YOUR TASK
Images in the data are to be skipped, while every line is restated exactly as written.

DATASET EXCERPT
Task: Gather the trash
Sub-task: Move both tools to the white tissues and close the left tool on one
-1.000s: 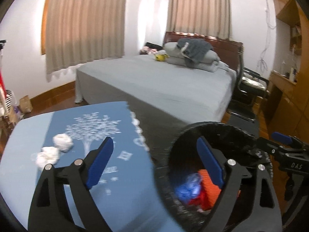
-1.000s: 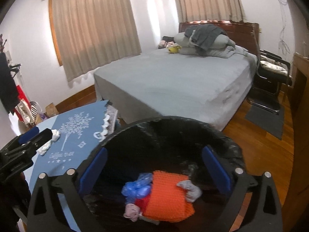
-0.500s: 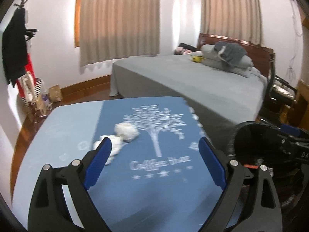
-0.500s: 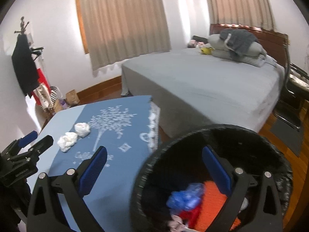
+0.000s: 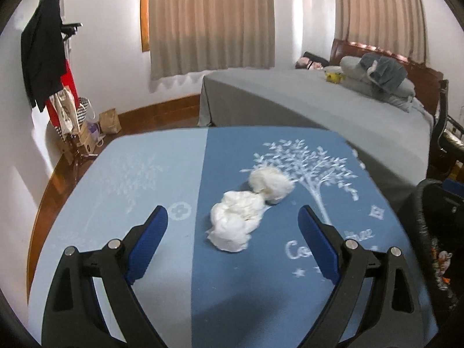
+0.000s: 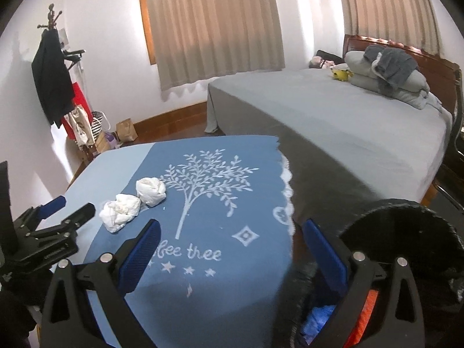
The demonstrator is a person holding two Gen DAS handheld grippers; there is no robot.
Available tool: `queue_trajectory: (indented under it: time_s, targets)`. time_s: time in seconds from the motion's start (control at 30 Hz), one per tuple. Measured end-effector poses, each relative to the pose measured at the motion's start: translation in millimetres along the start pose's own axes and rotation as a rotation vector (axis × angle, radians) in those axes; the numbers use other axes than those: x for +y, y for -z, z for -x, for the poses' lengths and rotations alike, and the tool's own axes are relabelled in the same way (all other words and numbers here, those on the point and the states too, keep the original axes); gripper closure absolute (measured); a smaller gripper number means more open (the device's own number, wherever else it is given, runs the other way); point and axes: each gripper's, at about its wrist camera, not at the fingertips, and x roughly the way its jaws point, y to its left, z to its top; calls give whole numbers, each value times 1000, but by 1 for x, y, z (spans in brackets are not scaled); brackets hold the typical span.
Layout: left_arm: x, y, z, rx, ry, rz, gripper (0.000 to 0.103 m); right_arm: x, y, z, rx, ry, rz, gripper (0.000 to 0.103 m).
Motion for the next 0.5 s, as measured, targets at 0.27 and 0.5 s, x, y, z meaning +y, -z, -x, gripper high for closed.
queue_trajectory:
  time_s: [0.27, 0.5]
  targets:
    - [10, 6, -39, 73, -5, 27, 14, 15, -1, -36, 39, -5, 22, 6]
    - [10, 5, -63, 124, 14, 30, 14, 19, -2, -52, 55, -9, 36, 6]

WRITTEN ANSWER
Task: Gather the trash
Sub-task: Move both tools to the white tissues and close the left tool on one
-1.000s: 
-1.000s: 
-0.500s: 
-0.500s: 
+0.000s: 
+0.000s: 
The demonstrator is a person holding two Gen DAS handheld grippers; there is no robot.
Available tool: `queue_trajectory: (indented under it: time_s, targets)`. time_s: time in seconds from the motion's start (control at 30 Hz), one per tuple. Measured end-effector poses, each relative to the pose measured at the motion's start: translation in millimetres along the start pose's own axes and rotation as a rotation vector (axis × angle, radians) in those axes; the numbers use other axes than those: x for +y, y for -z, z for -x, for the poses' lengths and rotations alike, and the tool's own axes are relabelled in the same way (all other words and numbers here, those on the point and the states too, keep the original axes); gripper closure absolute (measured); a smaller gripper number means more open (the device's own number, wherever else it is given, runs the other way); point and axes: each gripper's, at about its wrist camera, not at the fingertips, and x roughly the way its jaws point, y to its left, z to its top; calls give whole numbers, each value times 1000, but by 1 for x, y, z (spans in brackets are not scaled); brackets hold the typical span.
Layout: left_arm: x, y, z, rx, ry, rz, gripper (0.000 to 0.103 m); right_arm: x, y, z, rx, ry, rz, gripper (0.000 to 0.103 m).
Motion for the next 0.5 s, as measured, targets at 0.27 and 0.5 s, x, y, z meaning +y, -z, -x, gripper high for closed.
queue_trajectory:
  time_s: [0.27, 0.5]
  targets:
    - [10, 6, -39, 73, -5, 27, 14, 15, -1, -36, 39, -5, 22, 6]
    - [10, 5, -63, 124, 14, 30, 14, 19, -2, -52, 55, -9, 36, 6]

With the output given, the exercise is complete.